Meter-scale accommodation cycles, which dominate the stratigraphic record of peritidal carbonate accumulation, might provide a time scale of unusually high resolution, but the duration of the hiatuses that cap the resulting cyclothems is difficult to determine. Thousands of rates of peritidal accumulation from many different carbonate sections have been combined, according to the length of the time span of measurement, to describe a hypothetical average section. Because all sections are interrupted by hiatuses, the average accumulation rate falls progressively with increasing time span and most steeply at the time spans that capture the highest proportion of hiatuses.

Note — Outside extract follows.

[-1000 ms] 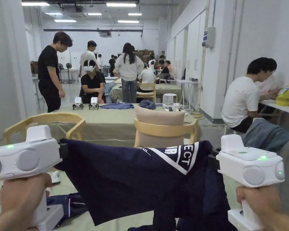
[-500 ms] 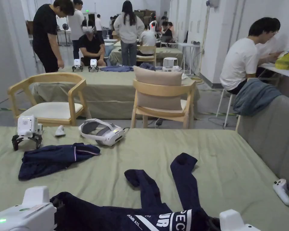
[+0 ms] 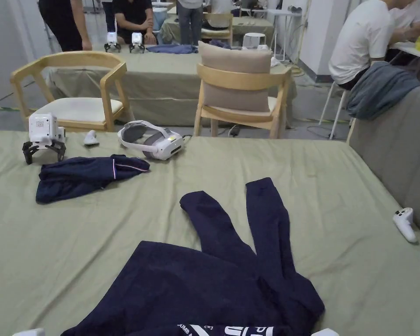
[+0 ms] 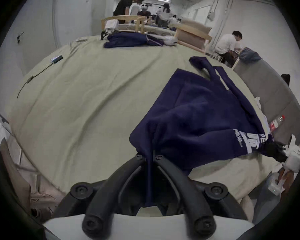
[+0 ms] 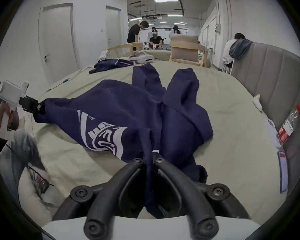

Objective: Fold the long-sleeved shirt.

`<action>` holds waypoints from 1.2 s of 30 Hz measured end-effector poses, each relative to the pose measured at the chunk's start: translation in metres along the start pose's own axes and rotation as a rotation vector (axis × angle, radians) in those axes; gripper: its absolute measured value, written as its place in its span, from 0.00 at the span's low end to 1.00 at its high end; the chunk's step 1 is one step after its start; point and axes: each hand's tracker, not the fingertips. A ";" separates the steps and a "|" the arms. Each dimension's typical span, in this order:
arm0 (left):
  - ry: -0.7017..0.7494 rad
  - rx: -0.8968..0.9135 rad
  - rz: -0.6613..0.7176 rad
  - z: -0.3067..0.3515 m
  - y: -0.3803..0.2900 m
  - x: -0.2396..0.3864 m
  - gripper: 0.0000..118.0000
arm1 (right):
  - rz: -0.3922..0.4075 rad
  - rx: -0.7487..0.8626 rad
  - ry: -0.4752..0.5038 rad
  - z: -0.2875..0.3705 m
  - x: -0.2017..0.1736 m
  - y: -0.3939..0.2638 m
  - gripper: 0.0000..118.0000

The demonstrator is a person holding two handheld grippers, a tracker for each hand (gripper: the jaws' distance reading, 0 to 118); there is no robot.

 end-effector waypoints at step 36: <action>-0.108 0.211 -0.150 -0.074 0.121 0.127 0.03 | -0.420 -0.273 -0.052 -0.137 0.132 0.090 0.16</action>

The process of combining rates from many sections cancels local differences in the distribution of hiatuses. Only hiatuses that have similar spacing and duration in a majority of sections will stand out after compilation. The size and position of a pronounced inflection in the combined plot of accumulation rates against time span identifies a dominant cycle period of ∼100,000 yr, of which the terminal hiatus accounts for 80%-90%. The expected cyclothem is ∼10 m thick.

Because peritidal accommodation cycles begin and end with the sediment surface at sea level, the expected cycle period can be estimated by finding the time span at which accommodation and accumulation rates balance. The maximum duration of the hiatus is the time span at which rates of subsidence and sea-level fall balance. Compilations of many empirical measurements were again employed to determine the relationship between time span and the rates of subsidence, sea- level change, and net accommodation. This second method confirms the results of the first and can be modified to predict the expected cyclothem in different climatic, tectonic, and depositional settings.

Because Quaternary data dominate short-term rates, the hypothetical average section best describes a passive margin in an icehouse climate with strong glacio-eustatic fluctuations in sea level. After modification for an extreme greenhouse climate, devoid of ice caps, the second method predicts that 20,000-yr accommodation cycles will be preferentially recorded.The expected cyclothem is 2 m thick and accounts for about 50% of the cycle period. Increased subsidence rates, whether on active margins, in the initial phase of passive margin formation, or at the seaward edge of a platform, tend to extend the limit of cycle duration, increase cyclothem thickness, and partition less time to the bounding hiatus. Increased subsidence, however, raises the risk that the sediment surface will drown.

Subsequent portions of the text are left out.